The fact that John used the ALRL taxonomy suggests that it is adequate to the task. Let me take John’s hint and run with it.

(One task before us, or, rather, before Chris Goeker , whose PhD topic is vocabulary analysis, is to see how the IEC definitions cohere with ALRL. I could also add my own partial set to such a comparison. )

Below is an excerpt from ALRL on failure, fault, error, reliability and so forth, under the usual fair use provisions.

It should be clear that a notion of software failure as a failure whose associated faults lie in the software logic is well defined, and that a notion of software reliability as some measure of proportion of correct to incorrect service is also possible. What the definitions don’t say is what such a measure should be.
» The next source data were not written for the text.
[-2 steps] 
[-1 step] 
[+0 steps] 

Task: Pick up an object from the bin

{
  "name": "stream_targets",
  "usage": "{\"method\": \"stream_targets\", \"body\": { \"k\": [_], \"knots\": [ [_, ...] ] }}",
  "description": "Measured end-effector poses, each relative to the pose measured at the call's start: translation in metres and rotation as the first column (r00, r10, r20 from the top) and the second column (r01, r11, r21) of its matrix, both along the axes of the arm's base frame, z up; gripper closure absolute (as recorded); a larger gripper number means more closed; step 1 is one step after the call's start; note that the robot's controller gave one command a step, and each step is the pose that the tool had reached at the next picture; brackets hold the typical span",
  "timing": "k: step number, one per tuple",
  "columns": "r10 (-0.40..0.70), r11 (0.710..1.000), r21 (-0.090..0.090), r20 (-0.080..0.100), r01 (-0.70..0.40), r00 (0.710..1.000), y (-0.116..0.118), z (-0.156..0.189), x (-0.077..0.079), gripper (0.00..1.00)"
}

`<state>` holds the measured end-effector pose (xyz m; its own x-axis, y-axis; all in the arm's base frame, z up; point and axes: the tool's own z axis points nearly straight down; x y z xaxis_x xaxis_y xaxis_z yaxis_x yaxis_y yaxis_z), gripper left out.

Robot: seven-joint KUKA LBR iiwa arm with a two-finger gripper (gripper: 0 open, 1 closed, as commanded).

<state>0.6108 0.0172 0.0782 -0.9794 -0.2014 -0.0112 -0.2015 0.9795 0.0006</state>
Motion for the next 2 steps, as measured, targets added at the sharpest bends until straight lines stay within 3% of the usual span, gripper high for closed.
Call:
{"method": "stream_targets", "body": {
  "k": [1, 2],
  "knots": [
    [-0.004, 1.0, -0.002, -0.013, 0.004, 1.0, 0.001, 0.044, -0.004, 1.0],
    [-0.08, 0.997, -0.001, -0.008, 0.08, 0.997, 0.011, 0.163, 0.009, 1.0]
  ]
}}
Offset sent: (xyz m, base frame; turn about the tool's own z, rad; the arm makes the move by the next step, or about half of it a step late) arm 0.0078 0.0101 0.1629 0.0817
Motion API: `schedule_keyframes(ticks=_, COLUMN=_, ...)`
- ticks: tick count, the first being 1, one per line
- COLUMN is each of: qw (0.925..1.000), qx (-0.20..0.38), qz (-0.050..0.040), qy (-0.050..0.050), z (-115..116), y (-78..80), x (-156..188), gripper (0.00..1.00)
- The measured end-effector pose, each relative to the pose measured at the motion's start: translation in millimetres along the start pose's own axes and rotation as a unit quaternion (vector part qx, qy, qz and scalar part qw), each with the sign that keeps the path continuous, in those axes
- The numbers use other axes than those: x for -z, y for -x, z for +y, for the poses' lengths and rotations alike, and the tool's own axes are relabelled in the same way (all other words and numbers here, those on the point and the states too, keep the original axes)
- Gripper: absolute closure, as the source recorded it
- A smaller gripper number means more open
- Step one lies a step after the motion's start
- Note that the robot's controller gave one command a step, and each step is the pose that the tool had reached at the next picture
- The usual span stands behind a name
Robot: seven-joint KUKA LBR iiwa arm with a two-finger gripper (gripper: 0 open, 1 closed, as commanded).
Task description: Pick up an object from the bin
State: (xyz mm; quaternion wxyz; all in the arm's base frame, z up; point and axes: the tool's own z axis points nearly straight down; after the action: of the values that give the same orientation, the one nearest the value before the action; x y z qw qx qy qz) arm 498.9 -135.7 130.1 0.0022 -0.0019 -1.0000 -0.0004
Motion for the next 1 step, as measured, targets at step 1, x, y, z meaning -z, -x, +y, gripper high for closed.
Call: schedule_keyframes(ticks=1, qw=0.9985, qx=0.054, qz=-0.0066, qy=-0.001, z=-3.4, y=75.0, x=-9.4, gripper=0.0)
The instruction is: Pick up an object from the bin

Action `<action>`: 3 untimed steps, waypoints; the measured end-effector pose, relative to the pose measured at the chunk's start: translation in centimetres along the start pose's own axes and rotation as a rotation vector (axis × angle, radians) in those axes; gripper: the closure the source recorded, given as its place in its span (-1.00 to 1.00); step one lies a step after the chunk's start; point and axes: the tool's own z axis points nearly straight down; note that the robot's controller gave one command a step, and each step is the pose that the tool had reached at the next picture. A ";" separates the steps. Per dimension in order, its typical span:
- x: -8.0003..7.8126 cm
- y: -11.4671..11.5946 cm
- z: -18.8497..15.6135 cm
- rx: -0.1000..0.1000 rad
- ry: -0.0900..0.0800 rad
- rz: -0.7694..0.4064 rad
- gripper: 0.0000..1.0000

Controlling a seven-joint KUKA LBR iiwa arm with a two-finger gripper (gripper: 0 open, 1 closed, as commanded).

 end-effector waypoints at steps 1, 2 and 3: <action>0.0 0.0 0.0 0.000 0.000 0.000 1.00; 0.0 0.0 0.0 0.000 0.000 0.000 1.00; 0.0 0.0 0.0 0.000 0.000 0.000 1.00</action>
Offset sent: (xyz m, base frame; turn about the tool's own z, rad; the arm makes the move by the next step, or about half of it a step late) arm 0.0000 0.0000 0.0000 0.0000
This contradicts Nick Tudor’s suggestion in a List contribution yesterday that “software does not fail ….. It therefore makes no sense to talk about reliability of software“. Nick has suggested, privately, that this is a common view in aerospace engineering. Another colleague has suggested that some areas of the nuclear power industry also adhere to a similar view. If so, I would respectfully suggest that these areas of engineering get themselves up to date on how the experts, the computer scientists, talk about these matters, for example ALRL. I think it’s simply a matter of engineering responsibility that they do so.

In principle you can use whatever words you want to talk about whatever you want. The main criteria are that such talk is coherent (doesn’t self-contradict) and that the phenomena you wish to address are describable. Subsidiary criteria are: such descriptions must be clear (select the phenomena well from amongst the alternatives) and as simple as possible.
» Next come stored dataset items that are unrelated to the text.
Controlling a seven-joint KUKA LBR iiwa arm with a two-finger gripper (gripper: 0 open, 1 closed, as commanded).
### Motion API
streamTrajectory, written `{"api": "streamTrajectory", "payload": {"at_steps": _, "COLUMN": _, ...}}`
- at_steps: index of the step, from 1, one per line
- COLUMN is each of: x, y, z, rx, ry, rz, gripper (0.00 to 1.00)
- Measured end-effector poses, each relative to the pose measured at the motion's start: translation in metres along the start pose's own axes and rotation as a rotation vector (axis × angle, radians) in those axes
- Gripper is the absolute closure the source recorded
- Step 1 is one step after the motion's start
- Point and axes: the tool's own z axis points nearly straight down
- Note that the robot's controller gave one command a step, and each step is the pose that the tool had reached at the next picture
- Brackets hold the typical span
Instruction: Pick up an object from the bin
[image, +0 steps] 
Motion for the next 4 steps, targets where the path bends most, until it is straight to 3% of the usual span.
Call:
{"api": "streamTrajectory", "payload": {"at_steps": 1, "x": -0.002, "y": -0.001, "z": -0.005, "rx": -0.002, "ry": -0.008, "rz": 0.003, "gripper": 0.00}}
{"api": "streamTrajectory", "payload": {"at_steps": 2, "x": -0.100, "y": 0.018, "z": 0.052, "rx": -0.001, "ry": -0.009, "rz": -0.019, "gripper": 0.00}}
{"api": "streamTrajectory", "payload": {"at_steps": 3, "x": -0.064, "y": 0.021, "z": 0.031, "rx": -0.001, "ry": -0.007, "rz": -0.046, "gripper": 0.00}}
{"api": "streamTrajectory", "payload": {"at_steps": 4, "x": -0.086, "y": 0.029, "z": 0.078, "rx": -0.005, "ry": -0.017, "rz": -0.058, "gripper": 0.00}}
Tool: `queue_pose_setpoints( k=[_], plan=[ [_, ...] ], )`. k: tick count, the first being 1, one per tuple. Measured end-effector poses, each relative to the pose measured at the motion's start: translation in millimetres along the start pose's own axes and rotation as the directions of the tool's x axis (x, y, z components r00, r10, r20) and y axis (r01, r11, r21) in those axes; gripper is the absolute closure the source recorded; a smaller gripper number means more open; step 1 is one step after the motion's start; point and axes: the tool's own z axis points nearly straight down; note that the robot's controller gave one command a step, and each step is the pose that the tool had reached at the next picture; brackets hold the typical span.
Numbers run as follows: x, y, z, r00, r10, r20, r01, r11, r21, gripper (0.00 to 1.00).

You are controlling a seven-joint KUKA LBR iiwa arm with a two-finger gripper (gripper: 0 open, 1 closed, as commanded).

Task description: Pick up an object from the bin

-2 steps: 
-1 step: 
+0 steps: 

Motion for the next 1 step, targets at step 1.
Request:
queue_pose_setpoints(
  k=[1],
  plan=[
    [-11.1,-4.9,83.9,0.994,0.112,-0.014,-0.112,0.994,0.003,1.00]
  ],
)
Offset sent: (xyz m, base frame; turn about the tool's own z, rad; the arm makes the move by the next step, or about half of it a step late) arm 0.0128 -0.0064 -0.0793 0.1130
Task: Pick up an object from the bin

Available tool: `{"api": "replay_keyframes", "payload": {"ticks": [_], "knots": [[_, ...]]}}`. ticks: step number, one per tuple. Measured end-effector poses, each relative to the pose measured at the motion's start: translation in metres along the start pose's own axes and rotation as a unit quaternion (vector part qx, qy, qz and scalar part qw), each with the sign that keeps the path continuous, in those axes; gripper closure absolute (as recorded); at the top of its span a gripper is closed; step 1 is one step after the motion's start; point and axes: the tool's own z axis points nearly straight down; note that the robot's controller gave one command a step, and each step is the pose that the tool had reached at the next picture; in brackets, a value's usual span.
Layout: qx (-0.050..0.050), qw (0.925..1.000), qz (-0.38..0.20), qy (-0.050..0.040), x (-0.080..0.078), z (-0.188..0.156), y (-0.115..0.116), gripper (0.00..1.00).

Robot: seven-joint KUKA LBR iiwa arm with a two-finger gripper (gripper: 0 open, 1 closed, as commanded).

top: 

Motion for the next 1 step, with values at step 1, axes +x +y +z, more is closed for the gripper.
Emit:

I think ALRL fulfils these criteria well.

[begin quote ALRL]

The function of such a system is what the system is intended to do and is described by the functional specification in terms of functionality and performance. The behavior of a system is what the system does to implement its function and is described by a sequence of states. The total state of a given system is the set of the following states: computation, communication, stored information, interconnection, and physical condition. [Matter omitted.]

The service delivered by a system (in its role as a provider) is its behavior as it is perceived by its user(s); a user is another system that receives service from the provider. [Stuff about interfaces and internal/external states omitted.] A system generally implements more than one function, and delivers more than one service. Function and service can be thus seen as composed of function items and of service items.
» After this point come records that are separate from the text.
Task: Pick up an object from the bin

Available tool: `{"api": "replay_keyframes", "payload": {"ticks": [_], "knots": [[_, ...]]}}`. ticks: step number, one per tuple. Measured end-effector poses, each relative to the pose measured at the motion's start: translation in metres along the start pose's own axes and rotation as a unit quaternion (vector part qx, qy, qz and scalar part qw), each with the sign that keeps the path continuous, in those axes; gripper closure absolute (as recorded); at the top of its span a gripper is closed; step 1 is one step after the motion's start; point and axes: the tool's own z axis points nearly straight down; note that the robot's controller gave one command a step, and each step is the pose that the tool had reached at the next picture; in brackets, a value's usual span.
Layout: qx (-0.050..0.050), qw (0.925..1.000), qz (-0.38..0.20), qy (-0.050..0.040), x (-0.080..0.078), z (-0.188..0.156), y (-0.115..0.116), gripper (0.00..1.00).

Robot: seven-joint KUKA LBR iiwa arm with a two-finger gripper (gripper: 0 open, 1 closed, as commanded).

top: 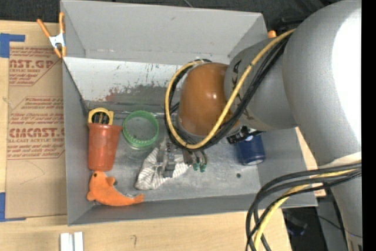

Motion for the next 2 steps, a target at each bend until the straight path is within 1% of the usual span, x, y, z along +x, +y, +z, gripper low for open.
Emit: {"api": "replay_keyframes", "payload": {"ticks": [1, 2], "knots": [[0.000, 1.0000, 0.000, 0.0002, 0.001, -0.001, 0.000, 1.00], [0.000, 0.9980, -0.063, -0.0014, -0.036, -0.101, 0.062, 1.00]]}}
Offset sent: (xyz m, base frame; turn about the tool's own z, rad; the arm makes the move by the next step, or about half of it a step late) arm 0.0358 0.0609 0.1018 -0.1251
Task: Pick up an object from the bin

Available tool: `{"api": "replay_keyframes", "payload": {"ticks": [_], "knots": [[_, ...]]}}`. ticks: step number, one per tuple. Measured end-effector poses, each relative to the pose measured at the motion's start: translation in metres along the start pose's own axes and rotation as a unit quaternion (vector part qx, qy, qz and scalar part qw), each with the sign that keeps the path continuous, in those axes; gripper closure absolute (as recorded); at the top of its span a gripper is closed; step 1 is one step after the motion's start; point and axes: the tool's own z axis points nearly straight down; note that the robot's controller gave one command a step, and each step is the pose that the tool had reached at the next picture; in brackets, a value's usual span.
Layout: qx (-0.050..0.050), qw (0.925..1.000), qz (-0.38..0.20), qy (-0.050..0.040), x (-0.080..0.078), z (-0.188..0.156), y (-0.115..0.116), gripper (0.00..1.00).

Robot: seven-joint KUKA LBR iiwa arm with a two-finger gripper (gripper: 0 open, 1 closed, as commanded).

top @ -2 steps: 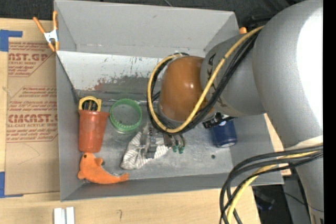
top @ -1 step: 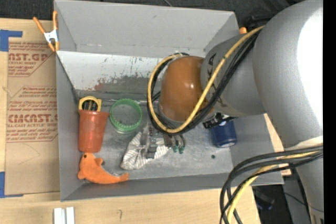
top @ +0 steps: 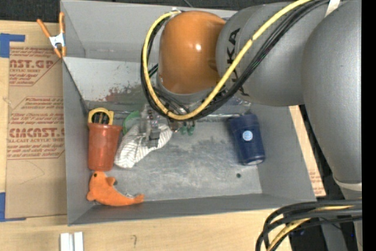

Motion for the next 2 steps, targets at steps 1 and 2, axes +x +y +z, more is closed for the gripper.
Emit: {"api": "replay_keyframes", "payload": {"ticks": [1, 2], "knots": [[0.000, 1.0000, 0.000, 0.0000, 0.000, 0.000, 0.000, 1.00], [0.001, 1.0000, -0.001, 0.0030, -0.007, -0.047, 0.008, 1.00]]}}
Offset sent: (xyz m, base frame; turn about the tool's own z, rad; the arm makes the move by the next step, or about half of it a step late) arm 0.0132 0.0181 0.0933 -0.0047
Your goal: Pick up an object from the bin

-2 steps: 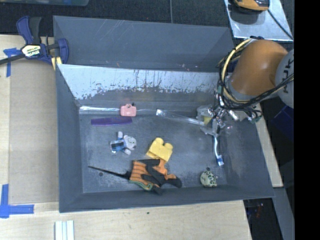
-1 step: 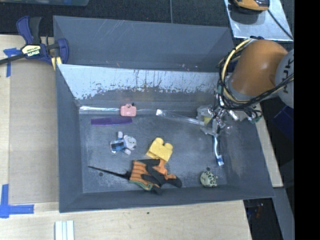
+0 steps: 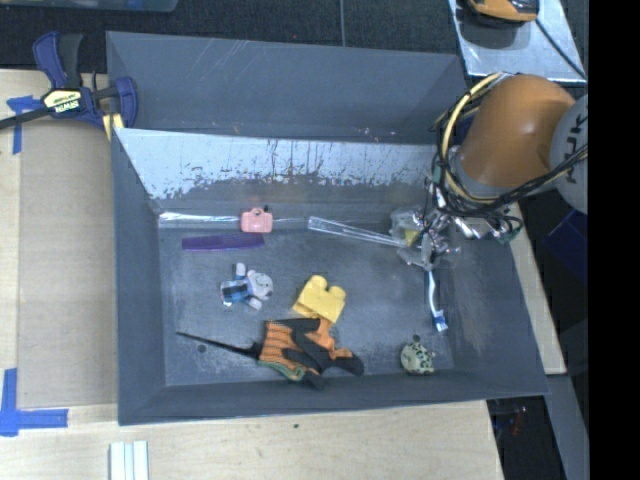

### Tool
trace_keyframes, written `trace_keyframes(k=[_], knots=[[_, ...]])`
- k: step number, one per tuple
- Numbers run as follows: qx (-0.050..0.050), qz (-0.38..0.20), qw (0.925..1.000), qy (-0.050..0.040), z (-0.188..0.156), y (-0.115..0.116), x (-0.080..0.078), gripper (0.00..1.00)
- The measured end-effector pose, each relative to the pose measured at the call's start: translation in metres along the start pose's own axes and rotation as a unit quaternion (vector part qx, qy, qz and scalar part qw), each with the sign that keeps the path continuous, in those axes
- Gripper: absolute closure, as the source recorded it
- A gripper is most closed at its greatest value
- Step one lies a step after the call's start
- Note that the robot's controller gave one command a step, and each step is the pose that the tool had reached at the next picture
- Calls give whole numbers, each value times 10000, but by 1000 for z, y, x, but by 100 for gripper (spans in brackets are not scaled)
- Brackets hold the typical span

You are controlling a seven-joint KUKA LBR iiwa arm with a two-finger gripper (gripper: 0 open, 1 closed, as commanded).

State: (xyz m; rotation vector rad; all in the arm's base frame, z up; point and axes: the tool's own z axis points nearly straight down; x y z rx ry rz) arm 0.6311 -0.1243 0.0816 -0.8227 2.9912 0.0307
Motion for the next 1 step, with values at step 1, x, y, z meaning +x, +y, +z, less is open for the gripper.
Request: trace_keyframes(k=[1], knots=[[37, 5, 10000, 26, -32, -3, 2, 100]])
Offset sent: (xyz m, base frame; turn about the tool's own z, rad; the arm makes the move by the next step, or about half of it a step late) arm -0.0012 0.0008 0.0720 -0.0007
Correct service is delivered when the service implements the system function. A service failure, often abbreviated here to failure, is an event that occurs when the delivered service deviates from correct service. A service fails either because it does not comply with the functional specification, or because this specification did not adequately describe the system function. A service failure is a transition from correct service to incorrect service, i.e., to not implementing the system function. …… The deviation from correct service may assume different forms that are called service failure modes and are ranked according to failure severities….

Since a service is a sequence of the system’s external states, a service failure means that at least one (or more) external state of the system deviates from the correct service state. The deviation is called an error. The adjudged or hypothesized cause of an error is called a fault. Faults can be internal or external of a system. ….. For this reason [omitted], the definition of an error is the part of the total state of the system that may lead to its subsequent service failure. It is important to note that many errors do not reach the system’s external state and cause a failure. A fault is active when it causes an error, otherwise it is dormant.

[Material omitted]

  • availability: readiness for correct service.
  • reliability: continuity of correct service.
  • safety: absence of catastrophic consequences on the
    user(s) and the environment.
  • integrity: absence of improper system alterations.
  • maintainability: ability to undergo modifications
    and repairs.

[end quote ALRL]